Records to process:
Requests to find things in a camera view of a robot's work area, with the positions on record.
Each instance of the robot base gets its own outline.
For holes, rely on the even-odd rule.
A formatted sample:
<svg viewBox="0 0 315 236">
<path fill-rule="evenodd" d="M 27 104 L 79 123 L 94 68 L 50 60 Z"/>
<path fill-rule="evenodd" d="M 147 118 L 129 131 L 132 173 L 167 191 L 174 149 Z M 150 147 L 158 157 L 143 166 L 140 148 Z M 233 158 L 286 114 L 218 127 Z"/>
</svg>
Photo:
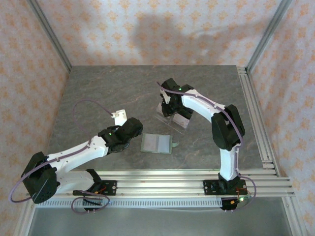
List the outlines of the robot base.
<svg viewBox="0 0 315 236">
<path fill-rule="evenodd" d="M 206 179 L 203 181 L 205 195 L 247 195 L 245 180 L 239 176 L 227 181 L 219 173 L 219 179 Z"/>
</svg>

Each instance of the clear plastic stand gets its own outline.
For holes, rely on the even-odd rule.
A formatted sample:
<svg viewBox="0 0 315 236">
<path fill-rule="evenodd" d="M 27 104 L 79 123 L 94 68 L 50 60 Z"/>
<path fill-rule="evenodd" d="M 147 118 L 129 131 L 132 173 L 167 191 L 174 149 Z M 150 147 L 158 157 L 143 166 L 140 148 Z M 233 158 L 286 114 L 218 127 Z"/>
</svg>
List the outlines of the clear plastic stand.
<svg viewBox="0 0 315 236">
<path fill-rule="evenodd" d="M 165 123 L 166 125 L 170 126 L 171 128 L 175 129 L 177 132 L 181 134 L 186 133 L 186 129 L 189 124 L 189 119 L 186 119 L 185 117 L 181 116 L 180 114 L 175 114 L 170 117 L 165 117 L 162 112 L 162 105 L 161 103 L 158 104 L 156 109 L 156 118 L 158 118 L 160 121 Z"/>
</svg>

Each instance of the gray marble table surface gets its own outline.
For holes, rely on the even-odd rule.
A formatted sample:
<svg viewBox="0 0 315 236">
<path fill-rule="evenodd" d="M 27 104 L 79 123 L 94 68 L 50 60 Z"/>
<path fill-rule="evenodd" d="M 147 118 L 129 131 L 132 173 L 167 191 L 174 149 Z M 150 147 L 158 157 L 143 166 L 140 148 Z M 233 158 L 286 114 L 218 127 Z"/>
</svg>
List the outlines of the gray marble table surface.
<svg viewBox="0 0 315 236">
<path fill-rule="evenodd" d="M 179 85 L 189 84 L 211 100 L 235 105 L 246 134 L 239 155 L 240 169 L 261 168 L 262 163 L 247 110 L 236 66 L 74 66 L 69 76 L 56 118 L 48 153 L 59 152 L 88 140 L 73 122 L 72 108 L 81 99 L 93 99 L 111 112 L 125 109 L 127 116 L 139 119 L 144 133 L 172 135 L 179 142 L 172 154 L 140 152 L 142 137 L 131 140 L 120 153 L 90 161 L 78 169 L 153 170 L 153 169 L 219 169 L 220 151 L 212 140 L 211 124 L 193 113 L 184 134 L 156 118 L 161 102 L 156 81 L 174 78 Z M 114 121 L 100 107 L 83 102 L 77 105 L 76 117 L 92 136 L 113 126 Z"/>
</svg>

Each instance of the wall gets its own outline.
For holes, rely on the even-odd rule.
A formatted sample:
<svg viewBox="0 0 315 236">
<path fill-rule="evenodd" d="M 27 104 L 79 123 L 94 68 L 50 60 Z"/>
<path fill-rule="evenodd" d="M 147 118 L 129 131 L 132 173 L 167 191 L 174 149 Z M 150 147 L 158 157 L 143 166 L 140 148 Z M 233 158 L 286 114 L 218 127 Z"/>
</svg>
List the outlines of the wall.
<svg viewBox="0 0 315 236">
<path fill-rule="evenodd" d="M 293 1 L 252 78 L 285 175 L 315 235 L 315 6 Z"/>
<path fill-rule="evenodd" d="M 45 151 L 67 71 L 25 0 L 0 1 L 0 235 L 22 205 L 7 200 L 31 156 Z M 25 195 L 21 187 L 14 196 Z"/>
<path fill-rule="evenodd" d="M 73 65 L 246 66 L 280 0 L 39 0 Z"/>
</svg>

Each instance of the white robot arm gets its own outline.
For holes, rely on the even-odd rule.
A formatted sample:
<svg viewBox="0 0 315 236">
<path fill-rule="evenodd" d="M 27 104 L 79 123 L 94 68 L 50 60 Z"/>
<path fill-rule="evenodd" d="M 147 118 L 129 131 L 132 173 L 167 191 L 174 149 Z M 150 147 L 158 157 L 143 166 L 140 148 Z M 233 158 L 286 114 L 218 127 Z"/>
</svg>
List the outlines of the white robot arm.
<svg viewBox="0 0 315 236">
<path fill-rule="evenodd" d="M 115 126 L 102 130 L 85 143 L 47 156 L 42 152 L 33 155 L 22 176 L 40 164 L 51 162 L 23 180 L 34 203 L 42 203 L 55 193 L 74 189 L 87 189 L 88 192 L 94 193 L 106 186 L 93 169 L 70 171 L 93 159 L 123 151 L 129 146 L 130 140 L 140 135 L 143 130 L 139 120 L 127 119 L 125 110 L 112 113 L 112 118 L 115 120 Z"/>
<path fill-rule="evenodd" d="M 233 105 L 225 106 L 216 103 L 199 94 L 189 85 L 180 87 L 172 78 L 161 85 L 160 94 L 163 98 L 164 116 L 178 113 L 189 119 L 192 112 L 196 111 L 212 124 L 213 140 L 220 148 L 221 167 L 218 186 L 214 183 L 209 187 L 216 194 L 233 193 L 235 188 L 243 183 L 238 173 L 238 150 L 241 146 L 239 136 L 242 139 L 245 129 L 237 108 Z M 225 114 L 230 116 L 237 131 Z"/>
</svg>

What is required: All lines carrying the word "Each" must be copied from the data above.

Result below:
Each instance of the robot base gets its own outline.
Each instance of the clear plastic stand gets its own outline.
Each instance of the gray marble table surface gets its own outline.
Each instance of the wall gets its own outline.
Each instance of the white robot arm gets its own outline.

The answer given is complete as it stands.